Step 4: Lay your bathing suit flat on a towel and roll it up like a sleeping bag to remove any excess water, then lay the suit flat to dry. Pro tip: Leaving your swimsuit out in the sun to dry, whether flat or on a clothesline, will cause the colors to fade much faster, so stick to a shady spot indoors.

how to hand wash clothes scarf
McKenzie Cordell

6. How to Hand-Wash Scarves

Let’s be honest, when was the last time you cleaned this outerwear staple? (Just a friendly reminder, it often sits right under your drippy nose and mouth.) Yeah, that’s what we thought. It doesn’t matter if you’re working with a chunky wool knit or a silky rayon number, this method should work for almost any type of scarf.

What you’ll need:

  • Baby shampoo
  • A large bowl

Step 1: Fill the bowl with cold or cool water and add just a few drops of baby shampoo (you can also use a specialized gentle fabric cleanser, but baby shampoo works just as well and is often less expensive).

Step 2: Let the scarf soak for up to ten minutes.
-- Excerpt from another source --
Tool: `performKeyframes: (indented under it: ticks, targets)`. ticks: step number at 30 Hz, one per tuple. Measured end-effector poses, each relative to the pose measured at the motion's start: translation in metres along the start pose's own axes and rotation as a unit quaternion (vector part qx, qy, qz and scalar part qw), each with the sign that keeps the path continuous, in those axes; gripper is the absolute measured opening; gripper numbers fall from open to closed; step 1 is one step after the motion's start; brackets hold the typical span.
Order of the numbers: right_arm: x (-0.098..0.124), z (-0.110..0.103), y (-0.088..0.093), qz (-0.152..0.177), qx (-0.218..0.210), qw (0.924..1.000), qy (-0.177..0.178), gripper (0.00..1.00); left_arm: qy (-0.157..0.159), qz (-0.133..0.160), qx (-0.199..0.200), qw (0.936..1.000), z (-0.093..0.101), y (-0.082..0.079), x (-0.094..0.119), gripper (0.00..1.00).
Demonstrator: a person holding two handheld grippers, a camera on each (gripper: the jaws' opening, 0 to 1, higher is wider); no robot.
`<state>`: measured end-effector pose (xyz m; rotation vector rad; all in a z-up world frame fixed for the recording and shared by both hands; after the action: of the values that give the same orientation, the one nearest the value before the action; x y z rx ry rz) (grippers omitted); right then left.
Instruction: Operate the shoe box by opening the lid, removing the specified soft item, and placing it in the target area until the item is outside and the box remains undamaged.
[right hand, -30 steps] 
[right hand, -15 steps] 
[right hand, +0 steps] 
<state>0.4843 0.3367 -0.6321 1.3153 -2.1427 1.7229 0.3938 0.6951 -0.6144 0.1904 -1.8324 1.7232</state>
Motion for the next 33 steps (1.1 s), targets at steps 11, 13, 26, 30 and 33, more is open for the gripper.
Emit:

Or up to seven, if it’s a very thin or small scarf.

Step 3: Pour out the water, but keep the scarf in the bowl. Add a shallow amount of clean water to the bowl and swish it around.

Step 4: Pour out the water and repeat until you feel the soap has been thoroughly removed from the fabric.

Step 5: Pour out any remaining water and press the scarf against the side of the bowl to remove excess water (wringing the scarf can potentially damage the fabric or crease it).

Step 6: Lay the scarf on a flat surface to dry.